ABOUT THIS EXERCISE: Would you repeat the whole listing exactly?

--- PROVIDED MATERIAL Enclosed Below ---

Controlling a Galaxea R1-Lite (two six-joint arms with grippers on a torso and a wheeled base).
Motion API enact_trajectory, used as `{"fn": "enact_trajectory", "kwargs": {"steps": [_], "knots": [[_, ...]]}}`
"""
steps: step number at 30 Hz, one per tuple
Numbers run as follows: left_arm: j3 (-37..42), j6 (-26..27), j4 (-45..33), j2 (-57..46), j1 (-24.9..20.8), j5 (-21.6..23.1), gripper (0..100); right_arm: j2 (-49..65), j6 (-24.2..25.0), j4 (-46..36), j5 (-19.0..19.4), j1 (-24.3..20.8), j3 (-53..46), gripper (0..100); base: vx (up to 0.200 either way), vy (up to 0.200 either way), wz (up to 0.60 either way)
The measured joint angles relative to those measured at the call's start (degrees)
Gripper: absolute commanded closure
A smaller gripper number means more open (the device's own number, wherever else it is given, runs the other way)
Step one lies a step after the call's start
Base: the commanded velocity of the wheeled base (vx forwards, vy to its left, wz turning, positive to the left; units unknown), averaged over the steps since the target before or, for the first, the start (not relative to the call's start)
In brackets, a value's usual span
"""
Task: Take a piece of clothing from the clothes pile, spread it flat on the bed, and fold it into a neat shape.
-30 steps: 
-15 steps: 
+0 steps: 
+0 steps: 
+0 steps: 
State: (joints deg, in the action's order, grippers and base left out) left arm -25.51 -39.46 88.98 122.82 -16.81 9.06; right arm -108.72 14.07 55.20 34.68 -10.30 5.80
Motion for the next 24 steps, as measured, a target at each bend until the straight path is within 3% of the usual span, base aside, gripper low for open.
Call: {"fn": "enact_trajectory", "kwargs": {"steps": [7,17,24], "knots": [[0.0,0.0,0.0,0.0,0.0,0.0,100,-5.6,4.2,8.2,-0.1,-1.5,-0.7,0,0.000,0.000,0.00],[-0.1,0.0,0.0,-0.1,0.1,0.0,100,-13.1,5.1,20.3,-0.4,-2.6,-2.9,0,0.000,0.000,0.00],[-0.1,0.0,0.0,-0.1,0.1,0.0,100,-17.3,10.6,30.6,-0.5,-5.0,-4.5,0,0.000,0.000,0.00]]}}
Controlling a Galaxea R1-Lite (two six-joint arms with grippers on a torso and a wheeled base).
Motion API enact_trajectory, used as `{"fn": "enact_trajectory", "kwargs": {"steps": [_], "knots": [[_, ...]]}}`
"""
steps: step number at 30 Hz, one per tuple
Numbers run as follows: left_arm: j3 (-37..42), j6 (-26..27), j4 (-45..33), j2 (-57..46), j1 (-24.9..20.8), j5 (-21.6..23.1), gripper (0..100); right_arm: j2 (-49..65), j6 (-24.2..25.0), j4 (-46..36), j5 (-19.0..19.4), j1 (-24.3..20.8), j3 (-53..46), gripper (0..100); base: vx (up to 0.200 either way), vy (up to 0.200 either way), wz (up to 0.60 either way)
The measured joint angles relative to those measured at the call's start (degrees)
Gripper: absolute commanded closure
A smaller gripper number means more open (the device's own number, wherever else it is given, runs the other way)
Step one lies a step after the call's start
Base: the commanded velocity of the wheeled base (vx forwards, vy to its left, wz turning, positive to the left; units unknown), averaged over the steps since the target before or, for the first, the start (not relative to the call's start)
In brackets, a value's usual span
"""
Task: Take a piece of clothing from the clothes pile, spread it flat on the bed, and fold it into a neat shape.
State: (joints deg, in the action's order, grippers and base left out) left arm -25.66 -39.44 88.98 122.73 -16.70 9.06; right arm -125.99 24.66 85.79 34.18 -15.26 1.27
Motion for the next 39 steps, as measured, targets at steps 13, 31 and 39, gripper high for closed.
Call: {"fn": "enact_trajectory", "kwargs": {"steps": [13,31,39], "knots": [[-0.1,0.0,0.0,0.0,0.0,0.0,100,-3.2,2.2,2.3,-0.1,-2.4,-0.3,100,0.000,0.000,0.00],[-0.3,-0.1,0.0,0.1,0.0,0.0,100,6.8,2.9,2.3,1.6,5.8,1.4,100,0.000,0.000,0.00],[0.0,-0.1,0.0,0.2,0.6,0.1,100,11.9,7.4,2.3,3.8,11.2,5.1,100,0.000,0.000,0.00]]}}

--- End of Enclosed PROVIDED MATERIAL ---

SOLUTION:
Controlling a Galaxea R1-Lite (two six-joint arms with grippers on a torso and a wheeled base).
Motion API enact_trajectory, used as `{"fn": "enact_trajectory", "kwargs": {"steps": [_], "knots": [[_, ...]]}}`
"""
steps: step number at 30 Hz, one per tuple
Numbers run as follows: left_arm: j3 (-37..42), j6 (-26..27), j4 (-45..33), j2 (-57..46), j1 (-24.9..20.8), j5 (-21.6..23.1), gripper (0..100); right_arm: j2 (-49..65), j6 (-24.2..25.0), j4 (-46..36), j5 (-19.0..19.4), j1 (-24.3..20.8), j3 (-53..46), gripper (0..100); base: vx (up to 0.200 either way), vy (up to 0.200 either way), wz (up to 0.60 either way)
The measured joint angles relative to those measured at the call's start (degrees)
Gripper: absolute commanded closure
A smaller gripper number means more open (the device's own number, wherever else it is given, runs the other way)
Step one lies a step after the call's start
Base: the commanded velocity of the wheeled base (vx forwards, vy to its left, wz turning, positive to the left; units unknown), averaged over the steps since the target before or, for the first, the start (not relative to the call's start)
In brackets, a value's usual span
"""
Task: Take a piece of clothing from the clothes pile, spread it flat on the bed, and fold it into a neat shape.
-30 steps: 
-15 steps: 
+0 steps: 
+0 steps: 
+0 steps: 
State: (joints deg, in the action's order, grippers and base left out) left arm -25.51 -39.46 88.98 122.82 -16.81 9.06; right arm -108.72 14.07 55.20 34.68 -10.30 5.80
Motion for the next 24 steps, as measured, a target at each bend until the straight path is within 3% of the usual span, base aside, gripper low for open.
Call: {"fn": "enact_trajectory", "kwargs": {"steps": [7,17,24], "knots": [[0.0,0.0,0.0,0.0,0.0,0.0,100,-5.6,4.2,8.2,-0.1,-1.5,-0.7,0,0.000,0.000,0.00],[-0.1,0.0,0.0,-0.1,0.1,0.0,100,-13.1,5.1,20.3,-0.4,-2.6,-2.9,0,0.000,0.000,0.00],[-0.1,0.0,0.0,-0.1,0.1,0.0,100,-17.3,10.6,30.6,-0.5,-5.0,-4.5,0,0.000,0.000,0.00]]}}
Controlling a Galaxea R1-Lite (two six-joint arms with grippers on a torso and a wheeled base).
Motion API enact_trajectory, used as `{"fn": "enact_trajectory", "kwargs": {"steps": [_], "knots": [[_, ...]]}}`
"""
steps: step number at 30 Hz, one per tuple
Numbers run as follows: left_arm: j3 (-37..42), j6 (-26..27), j4 (-45..33), j2 (-57..46), j1 (-24.9..20.8), j5 (-21.6..23.1), gripper (0..100); right_arm: j2 (-49..65), j6 (-24.2..25.0), j4 (-46..36), j5 (-19.0..19.4), j1 (-24.3..20.8), j3 (-53..46), gripper (0..100); base: vx (up to 0.200 either way), vy (up to 0.200 either way), wz (up to 0.60 either way)
The measured joint angles relative to those measured at the call's start (degrees)
Gripper: absolute commanded closure
A smaller gripper number means more open (the device's own number, wherever else it is given, runs the other way)
Step one lies a step after the call's start
Base: the commanded velocity of the wheeled base (vx forwards, vy to its left, wz turning, positive to the left; units unknown), averaged over the steps since the target before or, for the first, the start (not relative to the call's start)
In brackets, a value's usual span
"""
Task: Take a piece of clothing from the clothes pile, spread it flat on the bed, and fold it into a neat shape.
State: (joints deg, in the action's order, grippers and base left out) left arm -25.66 -39.44 88.98 122.73 -16.70 9.06; right arm -125.99 24.66 85.79 34.18 -15.26 1.27
Motion for the next 39 steps, as measured, targets at steps 13, 31 and 39, gripper high for closed.
Call: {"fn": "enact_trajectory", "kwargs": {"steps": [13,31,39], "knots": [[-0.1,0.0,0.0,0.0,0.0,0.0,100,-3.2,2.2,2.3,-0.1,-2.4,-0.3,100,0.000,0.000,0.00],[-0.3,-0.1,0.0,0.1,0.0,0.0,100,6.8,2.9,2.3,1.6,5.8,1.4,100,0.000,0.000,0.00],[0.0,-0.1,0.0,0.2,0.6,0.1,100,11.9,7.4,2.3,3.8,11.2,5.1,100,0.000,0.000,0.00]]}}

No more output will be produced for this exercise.